'''
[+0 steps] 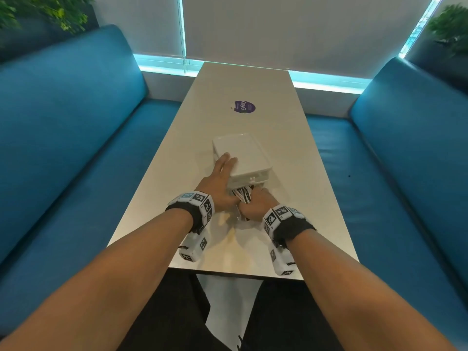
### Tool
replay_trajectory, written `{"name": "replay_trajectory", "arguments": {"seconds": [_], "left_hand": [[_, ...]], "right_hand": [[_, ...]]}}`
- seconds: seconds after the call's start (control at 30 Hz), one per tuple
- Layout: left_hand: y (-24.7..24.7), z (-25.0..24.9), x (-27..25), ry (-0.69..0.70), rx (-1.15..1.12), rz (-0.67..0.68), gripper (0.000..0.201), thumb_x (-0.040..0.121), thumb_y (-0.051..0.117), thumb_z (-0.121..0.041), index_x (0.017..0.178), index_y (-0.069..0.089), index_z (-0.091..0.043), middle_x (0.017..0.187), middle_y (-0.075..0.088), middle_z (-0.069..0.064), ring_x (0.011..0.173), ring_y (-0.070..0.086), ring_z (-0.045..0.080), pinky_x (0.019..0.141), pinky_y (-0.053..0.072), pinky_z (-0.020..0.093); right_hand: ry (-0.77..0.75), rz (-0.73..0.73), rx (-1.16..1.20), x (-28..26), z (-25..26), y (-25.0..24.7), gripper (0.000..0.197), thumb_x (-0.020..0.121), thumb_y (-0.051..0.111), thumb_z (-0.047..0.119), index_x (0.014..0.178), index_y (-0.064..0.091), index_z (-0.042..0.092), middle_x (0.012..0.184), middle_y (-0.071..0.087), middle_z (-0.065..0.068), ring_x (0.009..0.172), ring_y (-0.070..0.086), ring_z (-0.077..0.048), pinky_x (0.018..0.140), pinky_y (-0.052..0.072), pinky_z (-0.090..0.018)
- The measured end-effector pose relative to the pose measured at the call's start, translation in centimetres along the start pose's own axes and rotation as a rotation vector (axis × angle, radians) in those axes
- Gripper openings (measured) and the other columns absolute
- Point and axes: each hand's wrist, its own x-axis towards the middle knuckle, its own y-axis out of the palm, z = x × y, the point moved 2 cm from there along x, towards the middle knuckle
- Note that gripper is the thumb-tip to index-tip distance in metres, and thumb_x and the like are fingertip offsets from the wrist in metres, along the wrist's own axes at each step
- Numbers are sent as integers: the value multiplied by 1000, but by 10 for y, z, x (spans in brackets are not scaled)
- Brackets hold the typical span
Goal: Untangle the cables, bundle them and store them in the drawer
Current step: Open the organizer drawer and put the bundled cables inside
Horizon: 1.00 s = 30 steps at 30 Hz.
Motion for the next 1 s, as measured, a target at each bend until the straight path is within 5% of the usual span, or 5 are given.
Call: {"name": "replay_trajectory", "arguments": {"seconds": [0.4, 0.57, 0.67, 0.8, 1.0], "left_hand": [[5, -11, 6, -60, 14, 12, 98, 77, 72, -25, 153, 11, -36, 160, -11, -24, 106, 63, 33, 86, 51, 39], [3, -8, 11, -66, 13, 49, 104, 74, 76, -21, 153, 10, -36, 159, -12, -25, 121, 56, 30, 93, 49, 38], [4, -7, 11, -42, 13, 56, 103, 73, 76, -23, 151, 11, -38, 159, -12, -26, 118, 58, 31, 95, 51, 42], [6, -5, 10, -20, 30, 31, 101, 74, 76, -28, 149, 9, -41, 158, -12, -28, 115, 60, 33, 93, 51, 43], [7, -10, 10, -48, 52, 47, 102, 75, 76, -23, 151, 10, -38, 159, -14, -26, 104, 64, 34, 90, 53, 44]], "right_hand": [[145, -122, -129, 9, 6, 15, 74, 86, 64, 39, 142, 34, 2, 137, 42, -21, 125, 43, -34, 104, 39, -39], [61, -3, 2, 10, -4, 11, 91, 83, 49, 47, 154, 9, 6, 153, 20, -24, 140, 23, -40, 116, 25, -45], [36, 62, 32, 8, -1, 5, 85, 78, 45, 44, 153, 21, 9, 153, 29, -22, 136, 35, -38, 113, 34, -45], [22, -28, -127, 3, -6, 1, 54, 101, 43, 26, 147, 29, 2, 150, 34, -22, 136, 37, -36, 112, 32, -40], [20, -70, -301, 7, -5, 1, 41, 96, 49, 42, 130, 56, 19, 133, 55, -5, 126, 44, -27, 96, 38, -38]]}}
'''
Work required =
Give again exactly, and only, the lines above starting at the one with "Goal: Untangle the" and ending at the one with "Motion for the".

Written response =
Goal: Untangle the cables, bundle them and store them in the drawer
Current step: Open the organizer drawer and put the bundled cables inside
Horizon: 1.00 s = 30 steps at 30 Hz.
Motion for the next 1 s, as measured, a target at each bend until the straight path is within 5% of the usual span, or 5 are given.

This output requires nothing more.